U.S. Takes Global Lead in Wind Energy Production

Thanks to blow-hard winds, the United States has just become the world’s largest generator of wind energy.

Germany previously held this distinction, though since the United States has about 26 times more land than Germany, the milestone isn’t a huge surprise. Nonetheless, we weren’t expected to reach this point until late 2009.

“Our wind energy capacity is growing faster than anyplace else,” said Randall Swisher, the executive director of the American Wind Energy Association, the national trade organization for the wind energy industry. “So it’s no longer really alternative energy. This is very mainstream.”

During the first half of 2008, the United States, for the first time, generated more wind energy electricity than Germany, despite the fact that the smaller European country still has more turbines than we do.

Germany has enough turbines to collect about 22,000 to 23,000 megawatts of power, while the United States has a capacity of about 18,000 megawatts, Swisher said.

“The difference is that because the winds are so much stronger here in the U.S. we are actually providing more wind-generated electricity than Germany,” Swisher told LiveScience. “Our turbines are so much more productive that theirs.”

Though we are winning the race in terms of volume of wind energy produced, we are far behind when it comes to the proportion of our total energy we get from wind.

While wind currently supplies about 1.2 percent of the United States’ power, it accounts for about 7 percent of Germany’s total energy consumption. And the even-smaller country of Denmark gets roughly 20 percent of its energy form wind.


How refreshing to post something about alternative energy that is not solar!

I always thought solar would be the main deliverer of renewable energy. But Mr. T. Boone Pickens seems to think different.

It’s all fine with me. As long as my energy bills are coming down.

One thought on “U.S. Takes Global Lead in Wind Energy Production

  1. Ortiz

    Editorial: Taking baby steps to energy independence

    Jul 24, 2008 by The Baltimore Examiner Newspaper

    BALTIMORE (Map, News) – With the federal government dragging its feet on energy policy, it’s up to the states and counties to lead the way in weaning us from our finite supply of fossil fuels.

    Baltimore County last week proved itself open and ready for that responsibility. Deputy Zoning Commissioner Thomas Bostwick ruled that a Monkton family could build a 120-foot wind turbine on its 50-plus acres despite the spurious arguments of some neighbors that it would lower property values in the surrounding area, hurt wildlife and be too noisy.

    The approval meant granting an exception to a rule that caps poles on residential property at 15 feet.

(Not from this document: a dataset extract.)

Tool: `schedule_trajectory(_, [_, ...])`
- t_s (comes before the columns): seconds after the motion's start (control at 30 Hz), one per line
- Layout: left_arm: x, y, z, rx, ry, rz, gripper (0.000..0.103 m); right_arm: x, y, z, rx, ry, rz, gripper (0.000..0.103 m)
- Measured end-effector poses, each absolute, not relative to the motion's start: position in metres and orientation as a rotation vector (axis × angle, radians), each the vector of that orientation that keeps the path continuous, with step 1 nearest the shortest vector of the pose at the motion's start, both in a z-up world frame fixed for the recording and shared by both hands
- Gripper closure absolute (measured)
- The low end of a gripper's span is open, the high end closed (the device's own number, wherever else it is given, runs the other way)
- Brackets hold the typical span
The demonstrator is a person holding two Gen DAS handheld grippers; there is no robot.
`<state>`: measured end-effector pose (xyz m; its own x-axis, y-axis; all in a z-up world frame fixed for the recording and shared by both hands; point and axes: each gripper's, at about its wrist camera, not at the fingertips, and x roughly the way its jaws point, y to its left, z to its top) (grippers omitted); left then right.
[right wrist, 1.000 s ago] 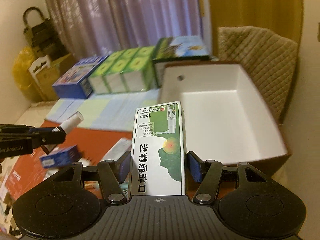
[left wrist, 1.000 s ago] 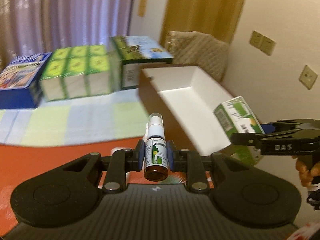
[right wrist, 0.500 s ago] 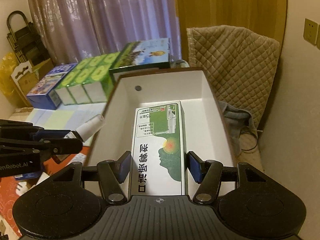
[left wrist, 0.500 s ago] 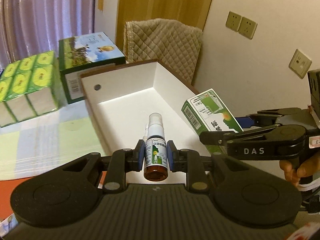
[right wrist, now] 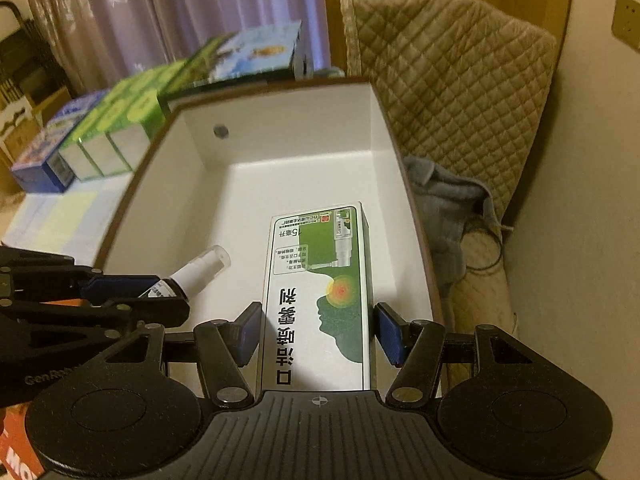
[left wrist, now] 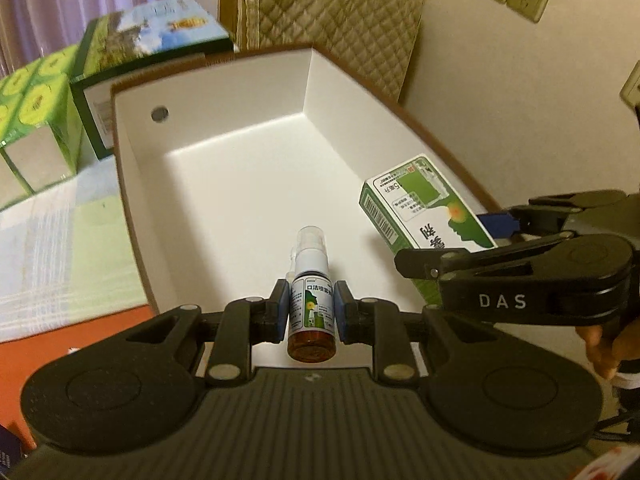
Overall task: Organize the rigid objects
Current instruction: 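Carry the spray bottle and green box into the open brown box with both tools, then open the right tool to drop the green box while the left tool releases the spray bottle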
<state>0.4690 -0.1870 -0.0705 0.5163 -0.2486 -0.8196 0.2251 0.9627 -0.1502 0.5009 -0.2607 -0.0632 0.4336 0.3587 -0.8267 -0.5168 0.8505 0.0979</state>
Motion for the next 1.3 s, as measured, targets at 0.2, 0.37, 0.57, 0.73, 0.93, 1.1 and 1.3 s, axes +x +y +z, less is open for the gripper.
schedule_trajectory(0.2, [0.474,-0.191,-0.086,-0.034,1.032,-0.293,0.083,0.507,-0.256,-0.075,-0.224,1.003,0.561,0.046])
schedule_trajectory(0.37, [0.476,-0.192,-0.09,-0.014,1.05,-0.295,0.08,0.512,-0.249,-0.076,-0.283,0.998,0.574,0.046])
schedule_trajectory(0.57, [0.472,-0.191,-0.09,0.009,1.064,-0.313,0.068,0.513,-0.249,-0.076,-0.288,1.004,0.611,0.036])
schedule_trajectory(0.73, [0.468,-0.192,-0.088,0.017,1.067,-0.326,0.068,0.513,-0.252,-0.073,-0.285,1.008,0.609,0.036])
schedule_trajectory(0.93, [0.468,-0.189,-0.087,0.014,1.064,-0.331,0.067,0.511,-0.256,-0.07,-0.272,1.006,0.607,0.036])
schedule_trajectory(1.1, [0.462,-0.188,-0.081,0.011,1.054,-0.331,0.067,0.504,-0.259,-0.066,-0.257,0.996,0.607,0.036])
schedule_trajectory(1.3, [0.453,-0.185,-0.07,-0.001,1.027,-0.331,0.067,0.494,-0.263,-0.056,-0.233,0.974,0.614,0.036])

Given the cost of building the turbine, which could reach $120,000, we doubt this will start a stampede to the zoning commissioner’s door for more exemptions.

    But it showed the county is ready to revisit outdated rules to adapt to a changing economic climate. To prevent more zoning debates, County Council members should address the issue and pass legislation explicitly allowing turbines. Carroll County in May passed the state’s first law allowing turbines up to 150 feet in backyards.

    Aesthetics must not stop worthy alternative energy projects. No study that we can find shows wind turbines hurt property values, and accusations they will be too noisy are false. The one planned for the Antonelli family in Monkton will be as loud as a window unit air conditioner, according to the electrician for the project.

    And at what price wildlife? Environmentalists say we must not drill for oil in the Arctic National Wildlife Refuge because birds and wildlife could potentially be hurt. Must we also deny people the right to develop viable renewable energy sources because a few members of a certain species might be hurt? We need to get energy from somewhere.

    Individual windmills are no solution to the state or the country’s energy problem. As Rep. Roscoe Bartlett, R-6, has pointed out in these pages, we need the equivalent of a federally funded Manhattan Project to accomplish that goal.

    But in the interim, encouraging people to become energy self-sufficient by giving them the legal tools to do so only makes sense.